Socks Goes to the White House
A Cats-eye view of the President's house
By Kenneth T. Blackshaw
Illustrations by Mary Beth Burns
Copyright 1993, 1997
Socks Goes to the White House
A Cats-eye view of the President's house
A DOG!! The whole place seemed to smell of it. Socks sniffed here and there in his new home. He rubbed the fur of his cheek up against certain spots, adding his own, feline odor to the mix. Soon, with repeated passes through the room, his personal mark would gradually replace that of Millie who had been the last presidential pet. But today, he felt there must be a dog around every corner.
Just a few days before, Socks had meowed wistfully as he watched his home grow smaller and smaller through the back window of the car as Mrs. Huber drove him out the gate of the Arkansas Governor's Mansion. He had lived there for two years, almost all of his cat life.
He had been just about ready to settle down for a nap. After breakfast, he'd had a good wash, licking his black and white fur shining clean. Perhaps a nap here in the car would be a good idea. His eyes slowly closed. The gentle motion back and forth, as the car changed speed, helped him to doze off.
The Clintons, his owners, had been gone for a while. He particularly missed Chelsea, since she was the best cat stroker. Socks enjoyed having a good pat, and could send out a rumbling purr that you could hear across the room.
This ride was not a normal one. It went on for a thousand miles and two days, with an overnight stop in a motel. Not all motels allowed pets, so Mrs. Huber had to be particular. Socks' nose told him that most of the pets were dogs. The fur on his back would stand up each time he sensed a dog was near. Sometimes the fur on his tail would stand out as well and his tail would look like a bottlebrush.
Socks was not happy about having to stay in the car all day. He was used to making his rounds through the lawns and gardens around his Arkansas home. This was a bit of a change. But Mr. and Mrs. Huber stopped every few hours so he could walk around on a long leash. His favorite dry catfood was there and Mrs. Huber gave him plenty of attention, so things weren't so bad.

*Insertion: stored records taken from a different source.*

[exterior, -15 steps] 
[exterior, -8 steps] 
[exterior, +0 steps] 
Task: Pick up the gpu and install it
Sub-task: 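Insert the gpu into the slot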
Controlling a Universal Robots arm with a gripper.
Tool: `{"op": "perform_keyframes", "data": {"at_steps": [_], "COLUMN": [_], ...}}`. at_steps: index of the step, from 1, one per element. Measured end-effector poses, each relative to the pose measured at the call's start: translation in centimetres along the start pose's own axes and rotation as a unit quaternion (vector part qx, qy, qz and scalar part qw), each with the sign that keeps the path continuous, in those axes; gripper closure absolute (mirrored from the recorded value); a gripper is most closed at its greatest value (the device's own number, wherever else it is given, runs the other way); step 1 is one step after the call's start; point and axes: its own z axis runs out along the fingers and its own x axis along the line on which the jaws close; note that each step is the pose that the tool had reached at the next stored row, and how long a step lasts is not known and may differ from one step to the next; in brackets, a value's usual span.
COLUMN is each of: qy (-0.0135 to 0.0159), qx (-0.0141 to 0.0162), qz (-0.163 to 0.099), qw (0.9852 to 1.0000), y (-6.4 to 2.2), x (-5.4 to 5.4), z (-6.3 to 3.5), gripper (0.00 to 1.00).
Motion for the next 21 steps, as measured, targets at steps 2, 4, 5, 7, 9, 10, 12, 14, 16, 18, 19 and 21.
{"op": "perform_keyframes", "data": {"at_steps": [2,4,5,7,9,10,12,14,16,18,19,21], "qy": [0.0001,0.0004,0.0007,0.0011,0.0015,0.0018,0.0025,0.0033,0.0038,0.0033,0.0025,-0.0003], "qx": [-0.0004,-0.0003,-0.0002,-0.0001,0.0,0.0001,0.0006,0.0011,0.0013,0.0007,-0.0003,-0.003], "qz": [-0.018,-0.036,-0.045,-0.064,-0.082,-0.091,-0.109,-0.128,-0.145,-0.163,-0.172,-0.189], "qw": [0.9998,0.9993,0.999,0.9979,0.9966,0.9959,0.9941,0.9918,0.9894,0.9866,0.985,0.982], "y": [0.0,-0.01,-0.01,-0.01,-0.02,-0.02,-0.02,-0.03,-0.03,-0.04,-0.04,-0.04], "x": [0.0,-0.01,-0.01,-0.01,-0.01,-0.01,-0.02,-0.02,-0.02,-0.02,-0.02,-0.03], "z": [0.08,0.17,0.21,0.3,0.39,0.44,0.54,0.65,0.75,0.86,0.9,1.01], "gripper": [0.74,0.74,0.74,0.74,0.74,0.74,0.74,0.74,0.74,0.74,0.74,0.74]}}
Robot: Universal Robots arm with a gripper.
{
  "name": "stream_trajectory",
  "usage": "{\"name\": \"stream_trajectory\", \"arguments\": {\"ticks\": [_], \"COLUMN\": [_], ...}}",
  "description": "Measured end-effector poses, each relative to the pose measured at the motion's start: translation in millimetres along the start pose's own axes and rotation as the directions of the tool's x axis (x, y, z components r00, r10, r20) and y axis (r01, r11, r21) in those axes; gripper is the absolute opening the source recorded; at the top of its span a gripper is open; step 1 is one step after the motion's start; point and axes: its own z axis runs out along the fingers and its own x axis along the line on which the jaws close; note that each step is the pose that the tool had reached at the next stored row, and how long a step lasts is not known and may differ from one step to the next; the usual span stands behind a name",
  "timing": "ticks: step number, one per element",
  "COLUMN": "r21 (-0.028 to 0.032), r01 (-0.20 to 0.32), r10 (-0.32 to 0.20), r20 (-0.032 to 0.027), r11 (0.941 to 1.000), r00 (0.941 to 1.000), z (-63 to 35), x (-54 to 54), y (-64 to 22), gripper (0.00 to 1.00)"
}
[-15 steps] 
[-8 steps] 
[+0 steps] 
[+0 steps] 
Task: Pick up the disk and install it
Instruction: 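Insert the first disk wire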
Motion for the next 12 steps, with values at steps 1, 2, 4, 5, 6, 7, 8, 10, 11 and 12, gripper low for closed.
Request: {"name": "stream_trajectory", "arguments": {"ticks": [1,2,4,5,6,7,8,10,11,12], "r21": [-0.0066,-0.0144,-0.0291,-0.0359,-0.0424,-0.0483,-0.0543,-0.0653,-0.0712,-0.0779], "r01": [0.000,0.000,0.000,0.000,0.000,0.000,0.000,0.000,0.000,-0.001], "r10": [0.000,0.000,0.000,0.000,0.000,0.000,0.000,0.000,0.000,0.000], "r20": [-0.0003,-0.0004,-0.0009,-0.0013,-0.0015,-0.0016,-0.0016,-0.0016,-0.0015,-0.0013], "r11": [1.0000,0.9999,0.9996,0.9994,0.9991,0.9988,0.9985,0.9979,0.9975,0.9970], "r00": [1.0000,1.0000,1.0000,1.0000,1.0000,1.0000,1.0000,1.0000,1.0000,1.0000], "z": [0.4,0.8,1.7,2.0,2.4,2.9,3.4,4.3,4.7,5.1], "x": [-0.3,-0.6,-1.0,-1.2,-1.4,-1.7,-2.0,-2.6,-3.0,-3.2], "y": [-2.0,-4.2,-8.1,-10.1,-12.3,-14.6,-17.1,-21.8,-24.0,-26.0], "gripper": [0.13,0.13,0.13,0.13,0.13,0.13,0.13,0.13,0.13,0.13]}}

Finally around 3 o'clock on the second day, the car drove through some big gates and then up a long, curving driveway and stopped in front of The White House. Mr. Huber got out of the car and lifted Socks, still in his cat carrier, up the steps and gave him to a man wearing a uniform. The badge on the uniform said "Secret Service". They also brought in a little box with Socks' food dish, special catbrush, and his favorite cat toys.
Suddenly the top of the cat carrier opened and Socks found himself looking up at a group of men, all dressed very neatly in suits. They all looked anxiously down at him to see what he would do next. Socks gave his best "hello there" meow, and stepped out onto the floor and immediately over to the food dish they had ready for him. He was in the White House Usher's Office right next to the front door. The Usher does everything to make sure that the President's House runs just right. There is a Chief Usher and three Assistant Ushers and they work any time the President's family is not sleeping. Right now, they wanted to make sure that Socks would be content in his new home.
After Socks finished eating, one of the men picked him up and used his cat brush to give him a nice brush. This felt good, but after a few moments, Socks jumped up on a desk, and then walked over to the window where he could see out onto Pennsylvania Avenue. He plopped down on the sill and stretched out, washing his paws and his face. Soon his eyes closed. He looked like he was napping, but every now and then, he would peek around. The men all relaxed. A phone rang and business resumed at the White House.
Socks jumped quietly down. He had to explore this new place. And most importantly, he was looking for Chelsea. His nose told him that she was around here somewhere.
He went through a door and found himself in a bright yellow room. The sun shining through the gold curtains and reflecting off the yellow walls was so bright, it made the pupils in Socks' eyes shrink down to little lines. This room is called the Family Dining Room although the President's family only eats there when entertaining formal guests. If more than fifteen or twenty people come, they would generally eat in the State Dining Room.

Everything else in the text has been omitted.